--- WHAT TO DO ---
Look below for the line holding "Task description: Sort" and the line holding "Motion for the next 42". Repeat those two and everything between, exactly.

#####

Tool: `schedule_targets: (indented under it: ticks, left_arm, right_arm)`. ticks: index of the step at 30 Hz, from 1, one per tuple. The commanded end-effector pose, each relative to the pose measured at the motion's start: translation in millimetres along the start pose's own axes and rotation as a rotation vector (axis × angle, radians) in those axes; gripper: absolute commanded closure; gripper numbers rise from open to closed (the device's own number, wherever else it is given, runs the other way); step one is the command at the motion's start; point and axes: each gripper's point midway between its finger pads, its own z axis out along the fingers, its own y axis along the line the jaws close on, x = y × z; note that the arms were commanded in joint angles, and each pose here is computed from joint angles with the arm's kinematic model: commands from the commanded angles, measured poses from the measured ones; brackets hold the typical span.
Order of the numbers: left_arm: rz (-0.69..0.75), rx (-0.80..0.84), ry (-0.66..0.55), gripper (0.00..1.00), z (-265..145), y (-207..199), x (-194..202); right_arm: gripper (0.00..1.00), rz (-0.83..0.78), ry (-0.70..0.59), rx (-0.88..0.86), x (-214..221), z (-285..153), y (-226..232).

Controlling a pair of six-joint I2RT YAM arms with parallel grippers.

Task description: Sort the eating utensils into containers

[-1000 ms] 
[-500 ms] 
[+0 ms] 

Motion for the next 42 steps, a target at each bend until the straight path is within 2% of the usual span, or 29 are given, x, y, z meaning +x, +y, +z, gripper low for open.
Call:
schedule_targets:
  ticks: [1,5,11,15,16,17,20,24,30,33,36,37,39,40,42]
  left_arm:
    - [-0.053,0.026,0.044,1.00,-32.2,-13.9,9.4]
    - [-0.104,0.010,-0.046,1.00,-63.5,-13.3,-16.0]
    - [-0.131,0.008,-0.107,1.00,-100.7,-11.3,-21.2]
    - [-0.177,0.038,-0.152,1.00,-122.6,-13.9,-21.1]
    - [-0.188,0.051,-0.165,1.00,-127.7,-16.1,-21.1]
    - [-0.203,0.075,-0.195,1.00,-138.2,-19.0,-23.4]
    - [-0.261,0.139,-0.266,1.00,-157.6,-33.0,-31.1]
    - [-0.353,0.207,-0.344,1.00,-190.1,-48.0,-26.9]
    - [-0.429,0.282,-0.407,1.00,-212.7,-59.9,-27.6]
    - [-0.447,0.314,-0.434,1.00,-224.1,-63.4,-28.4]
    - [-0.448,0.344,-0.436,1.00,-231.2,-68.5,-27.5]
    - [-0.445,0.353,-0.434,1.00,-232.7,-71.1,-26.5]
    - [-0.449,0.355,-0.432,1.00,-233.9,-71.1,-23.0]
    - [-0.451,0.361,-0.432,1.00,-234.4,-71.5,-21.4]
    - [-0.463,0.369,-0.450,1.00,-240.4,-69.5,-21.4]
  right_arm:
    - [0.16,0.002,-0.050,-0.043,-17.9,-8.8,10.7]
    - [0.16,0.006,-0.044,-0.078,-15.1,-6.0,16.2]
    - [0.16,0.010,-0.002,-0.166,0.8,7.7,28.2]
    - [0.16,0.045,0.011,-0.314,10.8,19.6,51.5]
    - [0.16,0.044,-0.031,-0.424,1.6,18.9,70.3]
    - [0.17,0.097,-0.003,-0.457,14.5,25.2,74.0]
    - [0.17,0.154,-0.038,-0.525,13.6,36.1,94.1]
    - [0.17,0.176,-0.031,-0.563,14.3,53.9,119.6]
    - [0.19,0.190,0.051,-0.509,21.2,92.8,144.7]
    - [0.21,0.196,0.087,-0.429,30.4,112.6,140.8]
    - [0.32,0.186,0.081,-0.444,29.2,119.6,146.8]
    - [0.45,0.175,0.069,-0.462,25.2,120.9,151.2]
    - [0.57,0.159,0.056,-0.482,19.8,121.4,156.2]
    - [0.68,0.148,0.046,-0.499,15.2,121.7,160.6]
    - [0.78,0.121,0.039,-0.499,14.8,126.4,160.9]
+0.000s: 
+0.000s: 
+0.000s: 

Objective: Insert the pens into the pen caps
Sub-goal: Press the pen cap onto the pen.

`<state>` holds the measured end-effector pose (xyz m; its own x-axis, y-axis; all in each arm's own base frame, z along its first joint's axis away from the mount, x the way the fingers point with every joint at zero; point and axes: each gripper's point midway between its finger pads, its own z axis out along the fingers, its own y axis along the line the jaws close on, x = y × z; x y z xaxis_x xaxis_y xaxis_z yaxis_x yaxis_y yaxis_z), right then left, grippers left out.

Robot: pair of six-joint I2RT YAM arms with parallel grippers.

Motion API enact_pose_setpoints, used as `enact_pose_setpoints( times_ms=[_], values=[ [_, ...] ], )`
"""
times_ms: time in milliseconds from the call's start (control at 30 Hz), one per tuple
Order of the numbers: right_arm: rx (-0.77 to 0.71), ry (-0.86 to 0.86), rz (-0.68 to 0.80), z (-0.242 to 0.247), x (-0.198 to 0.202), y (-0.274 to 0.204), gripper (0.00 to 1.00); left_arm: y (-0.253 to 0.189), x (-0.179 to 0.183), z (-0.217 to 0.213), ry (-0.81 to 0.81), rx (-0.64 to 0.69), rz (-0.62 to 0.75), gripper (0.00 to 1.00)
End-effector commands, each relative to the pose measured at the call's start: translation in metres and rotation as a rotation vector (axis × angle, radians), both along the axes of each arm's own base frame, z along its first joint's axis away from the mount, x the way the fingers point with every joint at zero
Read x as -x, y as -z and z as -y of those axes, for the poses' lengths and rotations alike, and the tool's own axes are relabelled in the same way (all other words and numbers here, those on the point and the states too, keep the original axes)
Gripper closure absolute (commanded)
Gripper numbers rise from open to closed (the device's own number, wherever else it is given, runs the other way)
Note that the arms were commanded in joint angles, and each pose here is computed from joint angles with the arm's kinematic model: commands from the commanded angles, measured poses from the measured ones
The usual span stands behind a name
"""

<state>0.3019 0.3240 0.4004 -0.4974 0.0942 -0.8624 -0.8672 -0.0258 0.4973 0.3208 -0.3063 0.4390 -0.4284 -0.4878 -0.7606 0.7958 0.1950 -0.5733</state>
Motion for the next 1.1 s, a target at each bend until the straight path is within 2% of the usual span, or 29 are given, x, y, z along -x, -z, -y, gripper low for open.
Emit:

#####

--- COMPLETED TASK ---
Task description: Sort the eating utensils into containers

[-1000 ms] 
[-500 ms] 
[+0 ms] 

Motion for the next 42 steps, a target at each bend until the straight path is within 2% of the usual span, or 29 are given, x, y, z meaning +x, +y, +z, gripper low for open.

There is no more to add to the answer.